The decision fell along similar lines as the high court’s 2010 decision in Citizens United v. Federal Election Commission , which found that corporations and unions have a free speech right to spend unlimited amounts of money for and against candidates.
Late last year, the Montana Supreme Court upheld a 100-year-old state law banning corporate spending on elections that arose from the corruption that troubled Montana during the copper baron era. The state’s high court said that even after the Citizens United ruling, the legacy of corporate control of its politics and other factors unique to the state justified a ban on spending by corporations regulated by the state.
But the Supreme Court’s conservative wing ruled Monday that Montana’s arguments “either were already rejected in Citizens United, or fail to meaningfully distinguish that case,” according to an unsigned opinion. The finding leaves Citizens United intact and scuttles any chance, at least for now, of reconsideration.
Justice Stephen G. Breyer penned a short dissent for the four-judge minority, writing that Montana’s experience “casts grave doubt on the Court’s supposition that independent expenditures do not corrupt or appear to do so.”
Justice Elena Kagan, who joined the court after the Citizens United ruling, joined Breyer, Ruth Bader Ginsburg and Sonia Sotomayor in the dissent. Breyer and Ginsburg said in February that the court should use the case to revisit a key holding in the Citizens United ruling.
“Montana’s experience, and experience elsewhere since this court’s decision in Citizens United v.

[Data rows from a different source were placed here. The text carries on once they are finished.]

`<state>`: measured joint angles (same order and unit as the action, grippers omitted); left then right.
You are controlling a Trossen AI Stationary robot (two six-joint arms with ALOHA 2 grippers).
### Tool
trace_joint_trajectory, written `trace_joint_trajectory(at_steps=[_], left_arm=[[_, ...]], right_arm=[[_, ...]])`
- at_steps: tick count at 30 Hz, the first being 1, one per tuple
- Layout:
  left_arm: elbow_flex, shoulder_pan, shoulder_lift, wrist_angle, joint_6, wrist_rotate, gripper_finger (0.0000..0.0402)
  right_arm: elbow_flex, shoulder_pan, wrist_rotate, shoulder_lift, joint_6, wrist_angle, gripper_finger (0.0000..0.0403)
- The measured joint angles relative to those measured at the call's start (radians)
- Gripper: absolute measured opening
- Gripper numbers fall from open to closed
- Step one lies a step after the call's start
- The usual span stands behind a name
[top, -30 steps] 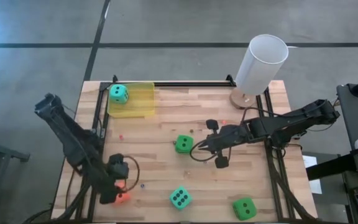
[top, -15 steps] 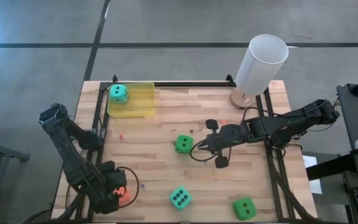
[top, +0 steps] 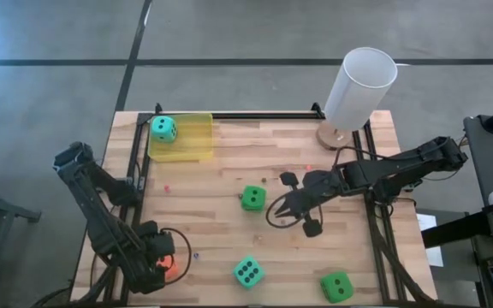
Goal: Pick & Place Dice
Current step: Put the orange large die into the yellow container
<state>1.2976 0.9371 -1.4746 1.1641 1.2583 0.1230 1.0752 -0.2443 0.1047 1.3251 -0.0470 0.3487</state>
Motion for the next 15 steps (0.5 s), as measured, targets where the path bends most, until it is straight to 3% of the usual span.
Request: trace_joint_trajectory(at_steps=[15], left_arm=[[0.000, 0.000, 0.000, 0.000, 0.021, 0.000, 0.0294]], right_arm=[[0.000, 0.000, 0.001, 0.002, 0.039, 0.001, 0.0028]])
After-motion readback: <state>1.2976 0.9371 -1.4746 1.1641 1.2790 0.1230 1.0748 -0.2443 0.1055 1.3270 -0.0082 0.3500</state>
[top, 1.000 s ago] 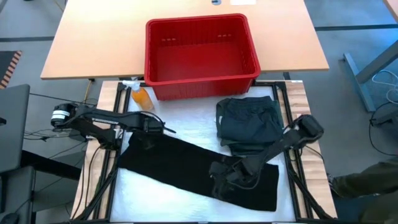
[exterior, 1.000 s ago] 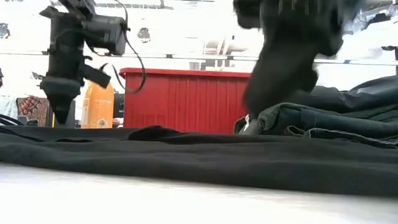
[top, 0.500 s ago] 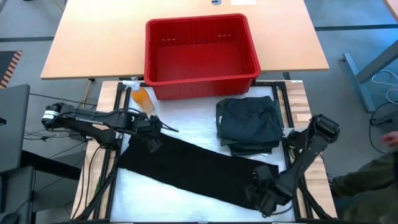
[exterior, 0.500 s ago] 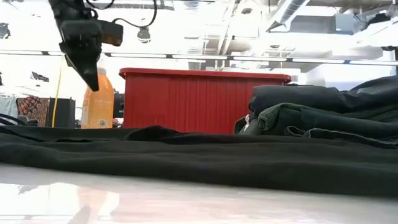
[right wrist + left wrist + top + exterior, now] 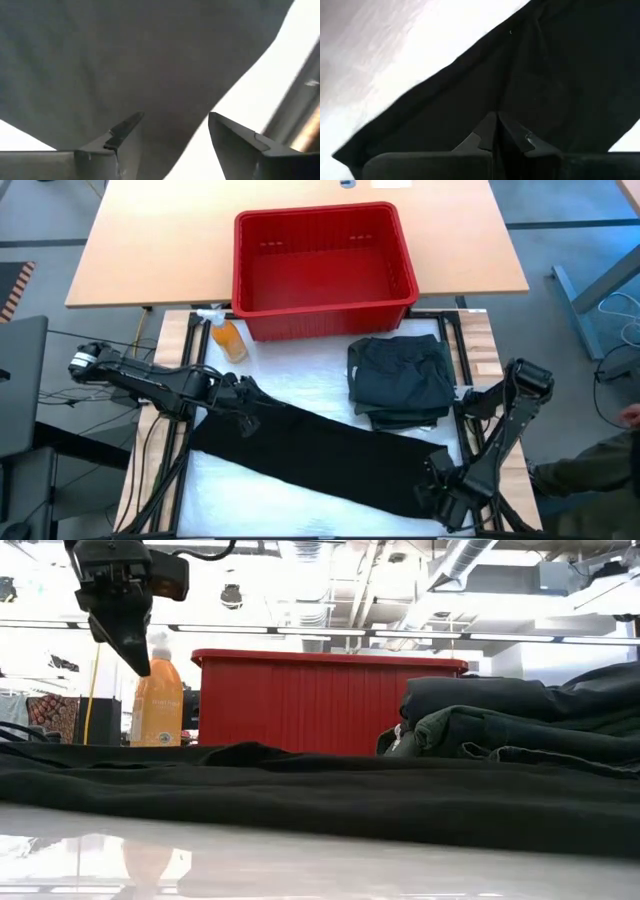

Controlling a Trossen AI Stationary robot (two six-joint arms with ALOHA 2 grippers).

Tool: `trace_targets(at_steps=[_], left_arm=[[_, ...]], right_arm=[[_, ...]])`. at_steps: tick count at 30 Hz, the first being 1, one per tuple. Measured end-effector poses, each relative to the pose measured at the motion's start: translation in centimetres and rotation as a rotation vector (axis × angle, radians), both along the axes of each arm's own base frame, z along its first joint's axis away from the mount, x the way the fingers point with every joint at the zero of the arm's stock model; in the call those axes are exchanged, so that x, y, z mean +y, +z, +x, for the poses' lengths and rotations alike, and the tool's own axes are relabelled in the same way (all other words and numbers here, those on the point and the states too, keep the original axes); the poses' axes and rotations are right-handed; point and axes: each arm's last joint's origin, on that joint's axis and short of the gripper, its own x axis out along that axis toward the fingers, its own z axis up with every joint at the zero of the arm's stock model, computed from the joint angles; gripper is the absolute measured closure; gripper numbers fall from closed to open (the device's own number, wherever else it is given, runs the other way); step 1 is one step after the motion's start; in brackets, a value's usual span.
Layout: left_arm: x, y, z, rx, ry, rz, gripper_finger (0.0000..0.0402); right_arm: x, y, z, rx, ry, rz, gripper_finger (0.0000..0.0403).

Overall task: Fold Laundry from Bin
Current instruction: Fold the black shirt

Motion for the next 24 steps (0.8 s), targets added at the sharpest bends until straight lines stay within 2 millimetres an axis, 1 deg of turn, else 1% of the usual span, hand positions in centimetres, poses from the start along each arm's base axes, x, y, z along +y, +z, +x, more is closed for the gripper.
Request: trace_targets(at_steps=[2, 5, 7, 10, 14, 22, 24], left_arm=[[-0.2, 0.0, 0.0, -0.004, 0.012, -0.011, 0.0401], [-0.6, 0.0, -0.1, -0.008, 0.018, -0.021, 0.0401], [-0.9, 0.0, -0.2, -0.01, 0.018, -0.028, 0.0401], [-1.3, 0.0, -0.2, -0.013, 0.018, -0.038, 0.0401], [-1.7, 0.0, -0.4, -0.017, 0.032, -0.058, 0.0401], [-2.6, 0.0, -0.6, -0.019, 0.043, -0.085, 0.0401], [-2.7, 0.0, -0.7, -0.016, 0.05, -0.086, 0.0401]], right_arm=[[-0.2, 0.0, -0.6, 0.026, 0.01, -0.001, 0.0161], [-0.4, -0.7, -1.5, 0.043, 0.024, -0.001, 0.0162], [-0.5, -1.5, -1.8, 0.029, 0.041, 0.029, 0.0163], [-1.1, -3.1, -2.4, 0.027, 0.063, 0.016, 0.0163], [-1.8, -4.0, -2.4, 0.006, 0.056, -0.015, 0.0163], [-2.3, -5.4, -2.3, -0.016, 0.052, -0.01, 0.0164], [-2.8, -5.8, -2.1, -0.013, 0.029, -0.011, 0.0168]])
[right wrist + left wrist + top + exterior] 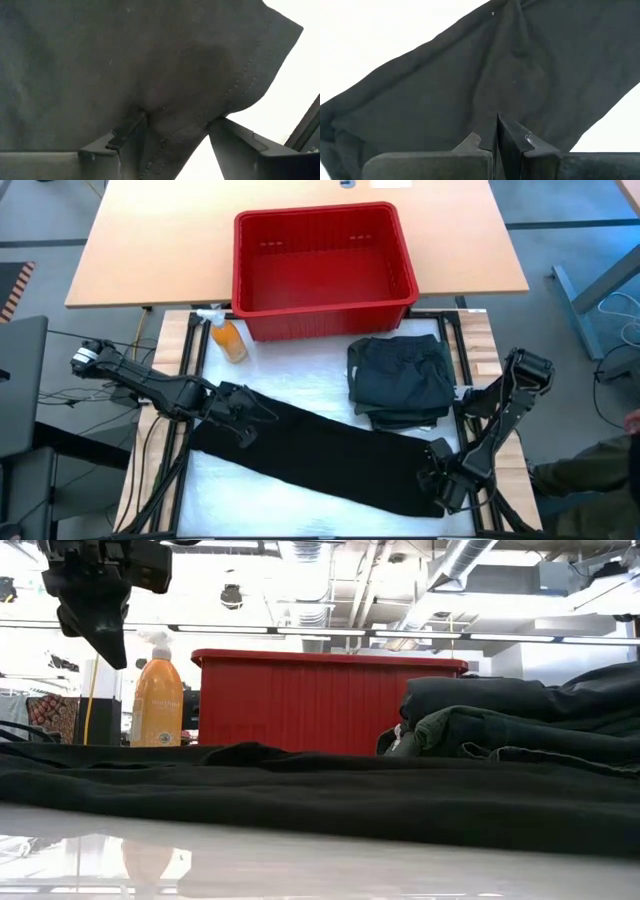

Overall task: Fold Laundry from Bin
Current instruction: Fold the black shirt

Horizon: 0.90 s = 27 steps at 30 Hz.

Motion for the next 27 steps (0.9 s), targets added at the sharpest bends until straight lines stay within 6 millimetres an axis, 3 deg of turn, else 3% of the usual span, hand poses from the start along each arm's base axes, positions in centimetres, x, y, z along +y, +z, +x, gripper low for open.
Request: trace_targets(at_steps=[10, 17, 23, 27], left_arm=[[0.1, -0.1, -0.2, 0.016, 0.014, 0.018, 0.0401], [0.6, -0.1, 0.0, 0.018, 0.016, 0.036, 0.0401], [0.8, -0.1, 0.0, 0.022, -0.012, 0.054, 0.0401], [0.8, -0.1, 0.0, 0.025, -0.027, 0.063, 0.0401]], right_arm=[[-2.7, 0.0, 0.6, 0.067, 0.074, -0.154, 0.0192], [-4.5, 2.9, 1.3, 0.066, 0.054, -0.082, 0.0192], [-4.2, 5.7, 0.9, 0.031, -0.008, 0.098, 0.0192], [-3.7, 5.0, -0.2, 0.059, -0.045, 0.064, 0.0192]])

Federal Election Commission, make it exceedingly difficult to maintain that independent expenditures by corporations ‘do not give rise to corruption or the appearance of corruption,’ ” Ginsburg wrote in February.
The language was a reference to Justice Anthony M. Kennedy’s majority opinion, which declared that “we now conclude that independent expenditures, including those made by corporations, do not give rise to corruption or the appearance of corruption.”
Besides lifting the ban on corporate and union expenditures, a lower court and the Federal Election Commission have interpreted the ruling to mean that unlimited individual contributions must be allowed, clearing the way for “super PACs,” which are fundraising groups closely identified with candidates but technically independent.
The presidential campaign has seen an unprecedented explosion of spending by wealthy individuals, many making multimillion-dollar contributions on behalf of their favored candidates. President Obama and other Democrats, who have sharply criticized the Citizens United ruling, have been pushing for new disclosure rules for many independent groups.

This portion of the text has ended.